▶ **TASK DETAILS**
Provide a character-exact reproduction of the lines from the line with "(166, 47): 90" to the end of the entries.

Source data

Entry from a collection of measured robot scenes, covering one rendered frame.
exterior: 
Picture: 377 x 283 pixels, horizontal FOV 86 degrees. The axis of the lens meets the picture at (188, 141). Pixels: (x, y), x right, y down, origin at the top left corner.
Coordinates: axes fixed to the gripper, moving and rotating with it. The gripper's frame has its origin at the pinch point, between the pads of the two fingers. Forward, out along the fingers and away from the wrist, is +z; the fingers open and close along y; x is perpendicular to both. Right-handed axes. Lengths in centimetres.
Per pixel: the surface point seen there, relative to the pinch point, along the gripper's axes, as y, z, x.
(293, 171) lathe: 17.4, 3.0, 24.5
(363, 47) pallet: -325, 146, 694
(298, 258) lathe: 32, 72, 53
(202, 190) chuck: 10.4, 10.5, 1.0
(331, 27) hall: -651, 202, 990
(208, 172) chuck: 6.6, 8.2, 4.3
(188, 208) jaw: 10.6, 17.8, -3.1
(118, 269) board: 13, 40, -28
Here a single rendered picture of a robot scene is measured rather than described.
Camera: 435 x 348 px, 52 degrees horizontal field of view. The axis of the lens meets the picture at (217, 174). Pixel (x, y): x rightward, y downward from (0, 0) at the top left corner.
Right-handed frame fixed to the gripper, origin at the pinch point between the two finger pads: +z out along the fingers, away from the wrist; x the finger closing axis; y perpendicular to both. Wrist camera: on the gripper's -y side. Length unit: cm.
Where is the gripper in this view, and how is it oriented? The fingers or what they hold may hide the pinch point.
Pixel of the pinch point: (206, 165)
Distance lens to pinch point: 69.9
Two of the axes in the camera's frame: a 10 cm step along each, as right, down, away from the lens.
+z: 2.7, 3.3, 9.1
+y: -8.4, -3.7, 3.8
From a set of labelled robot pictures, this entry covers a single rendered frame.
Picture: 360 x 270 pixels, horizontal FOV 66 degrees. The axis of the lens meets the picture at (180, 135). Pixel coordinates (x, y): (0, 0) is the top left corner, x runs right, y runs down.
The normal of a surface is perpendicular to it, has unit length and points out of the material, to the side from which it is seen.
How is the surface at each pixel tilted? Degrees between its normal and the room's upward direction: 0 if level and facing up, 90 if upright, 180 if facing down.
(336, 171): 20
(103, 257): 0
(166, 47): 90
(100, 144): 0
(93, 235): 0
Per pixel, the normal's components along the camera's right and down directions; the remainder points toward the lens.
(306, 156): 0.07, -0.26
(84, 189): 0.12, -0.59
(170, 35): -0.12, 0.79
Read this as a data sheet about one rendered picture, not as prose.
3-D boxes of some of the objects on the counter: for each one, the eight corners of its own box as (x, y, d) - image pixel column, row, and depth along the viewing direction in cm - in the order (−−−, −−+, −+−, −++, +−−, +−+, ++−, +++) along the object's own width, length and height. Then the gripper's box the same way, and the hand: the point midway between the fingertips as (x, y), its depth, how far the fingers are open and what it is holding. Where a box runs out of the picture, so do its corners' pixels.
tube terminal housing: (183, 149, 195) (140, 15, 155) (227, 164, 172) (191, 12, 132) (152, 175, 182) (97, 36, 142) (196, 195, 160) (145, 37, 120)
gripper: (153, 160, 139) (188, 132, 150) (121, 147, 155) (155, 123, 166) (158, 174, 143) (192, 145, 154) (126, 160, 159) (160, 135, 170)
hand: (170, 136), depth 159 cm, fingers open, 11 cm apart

▶ **RESULT BELOW**
(166, 47): 90
(100, 144): 0
(93, 235): 0
Per pixel, the normal's components along the camera's right and down directions; the remainder points toward the lens.
(306, 156): 0.07, -0.26
(84, 189): 0.12, -0.59
(170, 35): -0.12, 0.79
Read this as a data sheet about one rendered picture, not as prose.
3-D boxes of some of the objects on the counter: for each one, the eight corners of its own box as (x, y, d) - image pixel column, row, and depth along the viewing direction in cm - in the order (−−−, −−+, −+−, −++, +−−, +−+, ++−, +++) along the object's own width, length and height. Then the gripper's box the same way, and the hand: the point midway between the fingertips as (x, y), its depth, how far the fingers are open and what it is holding. Where a box runs out of the picture, so do its corners' pixels.
tube terminal housing: (183, 149, 195) (140, 15, 155) (227, 164, 172) (191, 12, 132) (152, 175, 182) (97, 36, 142) (196, 195, 160) (145, 37, 120)
gripper: (153, 160, 139) (188, 132, 150) (121, 147, 155) (155, 123, 166) (158, 174, 143) (192, 145, 154) (126, 160, 159) (160, 135, 170)
hand: (170, 136), depth 159 cm, fingers open, 11 cm apart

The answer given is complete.